Report each line of the entries that includes "meat" by copying it.

(EXERCISE DATA)

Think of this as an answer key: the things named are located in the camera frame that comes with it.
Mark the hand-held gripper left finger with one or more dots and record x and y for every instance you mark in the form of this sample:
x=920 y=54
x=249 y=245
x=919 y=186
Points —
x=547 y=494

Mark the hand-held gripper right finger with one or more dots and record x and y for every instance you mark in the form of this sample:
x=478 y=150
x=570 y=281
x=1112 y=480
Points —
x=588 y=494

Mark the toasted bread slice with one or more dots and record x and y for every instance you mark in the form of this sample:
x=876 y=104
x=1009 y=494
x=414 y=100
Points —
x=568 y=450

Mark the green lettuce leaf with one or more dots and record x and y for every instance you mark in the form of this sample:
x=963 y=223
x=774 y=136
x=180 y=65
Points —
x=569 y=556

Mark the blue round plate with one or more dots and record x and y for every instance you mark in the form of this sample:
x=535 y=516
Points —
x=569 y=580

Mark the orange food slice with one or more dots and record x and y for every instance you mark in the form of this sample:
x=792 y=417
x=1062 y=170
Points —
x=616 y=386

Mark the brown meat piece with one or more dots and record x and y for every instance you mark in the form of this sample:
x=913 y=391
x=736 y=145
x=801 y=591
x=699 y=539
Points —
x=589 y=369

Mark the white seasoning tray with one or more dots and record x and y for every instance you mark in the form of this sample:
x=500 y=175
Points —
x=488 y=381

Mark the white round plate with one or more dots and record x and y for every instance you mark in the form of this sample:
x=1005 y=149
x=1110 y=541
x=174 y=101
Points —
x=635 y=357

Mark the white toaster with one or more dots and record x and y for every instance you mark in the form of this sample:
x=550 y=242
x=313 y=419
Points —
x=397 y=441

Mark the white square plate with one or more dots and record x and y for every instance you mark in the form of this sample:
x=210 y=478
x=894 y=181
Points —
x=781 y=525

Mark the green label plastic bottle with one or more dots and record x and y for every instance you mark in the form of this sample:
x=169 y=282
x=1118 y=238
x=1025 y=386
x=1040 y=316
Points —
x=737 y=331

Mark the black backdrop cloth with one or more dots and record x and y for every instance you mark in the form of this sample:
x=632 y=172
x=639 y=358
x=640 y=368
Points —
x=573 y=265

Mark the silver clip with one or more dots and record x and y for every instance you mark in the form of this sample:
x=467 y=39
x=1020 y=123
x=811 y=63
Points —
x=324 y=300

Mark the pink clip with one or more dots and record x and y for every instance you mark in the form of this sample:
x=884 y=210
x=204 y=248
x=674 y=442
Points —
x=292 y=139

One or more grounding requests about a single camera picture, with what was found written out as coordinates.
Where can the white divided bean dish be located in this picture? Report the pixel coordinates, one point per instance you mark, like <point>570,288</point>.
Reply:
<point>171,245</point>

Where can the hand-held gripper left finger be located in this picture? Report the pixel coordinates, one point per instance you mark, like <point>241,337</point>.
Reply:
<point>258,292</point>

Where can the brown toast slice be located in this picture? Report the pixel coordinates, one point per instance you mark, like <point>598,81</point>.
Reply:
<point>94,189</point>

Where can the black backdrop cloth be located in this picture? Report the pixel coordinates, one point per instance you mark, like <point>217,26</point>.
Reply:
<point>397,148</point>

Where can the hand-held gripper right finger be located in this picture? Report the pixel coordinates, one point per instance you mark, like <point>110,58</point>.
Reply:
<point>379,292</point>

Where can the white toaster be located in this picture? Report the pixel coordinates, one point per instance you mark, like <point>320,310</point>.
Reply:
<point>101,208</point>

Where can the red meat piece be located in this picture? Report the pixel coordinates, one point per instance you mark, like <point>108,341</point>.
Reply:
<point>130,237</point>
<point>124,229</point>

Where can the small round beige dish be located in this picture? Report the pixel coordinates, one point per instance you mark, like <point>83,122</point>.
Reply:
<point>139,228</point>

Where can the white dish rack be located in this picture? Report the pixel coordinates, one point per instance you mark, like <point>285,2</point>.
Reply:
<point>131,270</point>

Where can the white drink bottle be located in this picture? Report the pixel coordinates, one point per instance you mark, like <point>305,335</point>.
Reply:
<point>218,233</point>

(End EXERCISE DATA)
(EXERCISE DATA)

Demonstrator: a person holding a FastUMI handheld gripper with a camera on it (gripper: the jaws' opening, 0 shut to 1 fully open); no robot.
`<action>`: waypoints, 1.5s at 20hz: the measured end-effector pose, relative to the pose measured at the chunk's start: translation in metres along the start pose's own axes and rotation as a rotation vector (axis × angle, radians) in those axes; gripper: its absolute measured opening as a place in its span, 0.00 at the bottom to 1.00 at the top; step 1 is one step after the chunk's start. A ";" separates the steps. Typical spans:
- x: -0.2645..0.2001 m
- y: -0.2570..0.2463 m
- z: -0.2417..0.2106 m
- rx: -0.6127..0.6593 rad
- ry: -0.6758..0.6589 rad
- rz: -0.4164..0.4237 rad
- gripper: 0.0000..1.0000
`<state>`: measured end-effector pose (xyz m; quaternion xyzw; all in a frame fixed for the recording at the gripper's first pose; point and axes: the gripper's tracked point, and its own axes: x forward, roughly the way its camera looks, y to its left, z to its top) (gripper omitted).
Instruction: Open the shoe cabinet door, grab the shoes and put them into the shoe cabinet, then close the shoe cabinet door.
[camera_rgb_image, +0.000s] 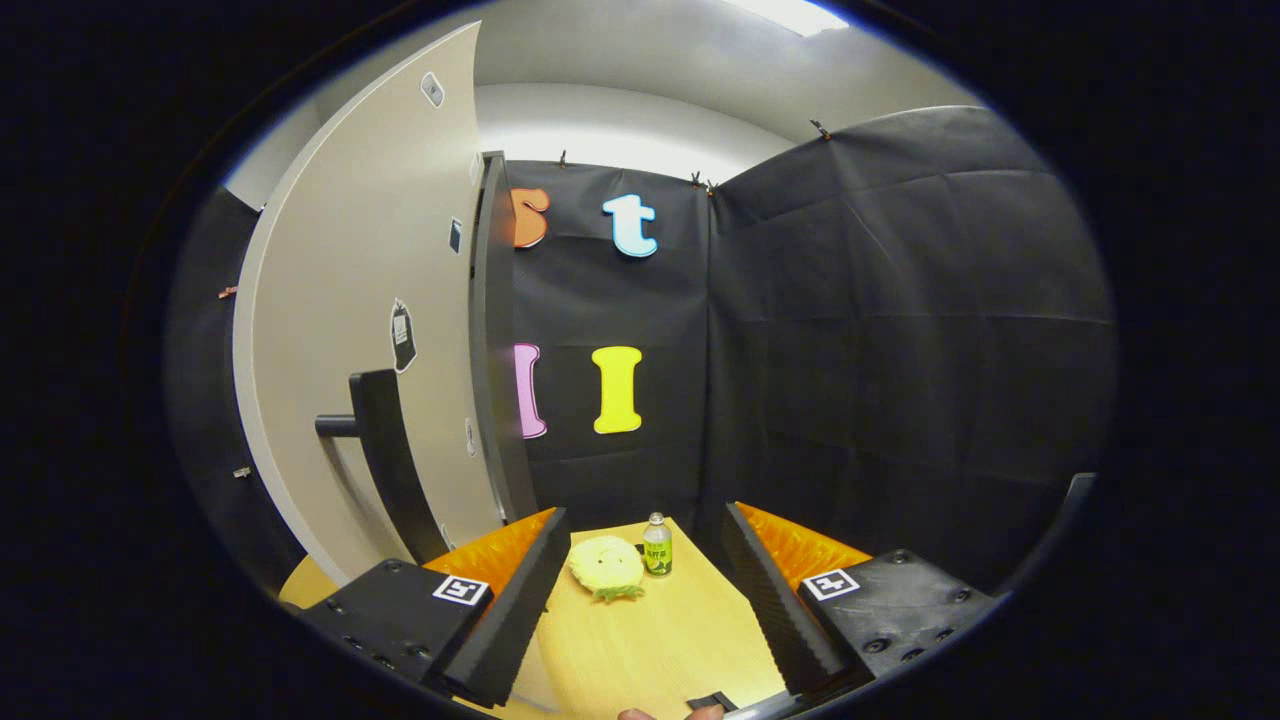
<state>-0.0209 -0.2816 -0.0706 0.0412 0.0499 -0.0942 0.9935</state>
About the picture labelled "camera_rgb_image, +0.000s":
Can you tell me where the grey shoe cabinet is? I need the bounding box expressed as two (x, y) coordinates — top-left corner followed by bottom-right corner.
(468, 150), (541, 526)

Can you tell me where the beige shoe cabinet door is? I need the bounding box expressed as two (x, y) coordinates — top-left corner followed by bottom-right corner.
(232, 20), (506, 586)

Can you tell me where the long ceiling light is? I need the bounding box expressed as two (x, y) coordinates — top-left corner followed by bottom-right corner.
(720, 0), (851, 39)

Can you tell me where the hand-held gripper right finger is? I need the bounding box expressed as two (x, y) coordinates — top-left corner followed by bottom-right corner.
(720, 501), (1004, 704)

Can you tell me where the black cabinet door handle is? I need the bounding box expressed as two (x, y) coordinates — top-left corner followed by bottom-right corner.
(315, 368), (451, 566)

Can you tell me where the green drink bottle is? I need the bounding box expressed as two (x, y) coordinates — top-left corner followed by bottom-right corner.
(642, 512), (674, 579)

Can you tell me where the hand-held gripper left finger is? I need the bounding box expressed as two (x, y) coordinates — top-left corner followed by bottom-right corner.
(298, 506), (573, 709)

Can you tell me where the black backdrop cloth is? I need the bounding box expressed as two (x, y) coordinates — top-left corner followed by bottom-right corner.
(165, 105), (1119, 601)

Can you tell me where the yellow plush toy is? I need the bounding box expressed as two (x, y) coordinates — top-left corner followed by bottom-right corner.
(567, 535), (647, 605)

(End EXERCISE DATA)

▸ RESULT OF THIS TASK:
Mark the brown meat piece with one or more dots and record x and y for every instance you mark in the form of this sample:
Where can the red meat piece be located in this picture? Report the pixel coordinates, one point per instance you mark, like <point>108,341</point>.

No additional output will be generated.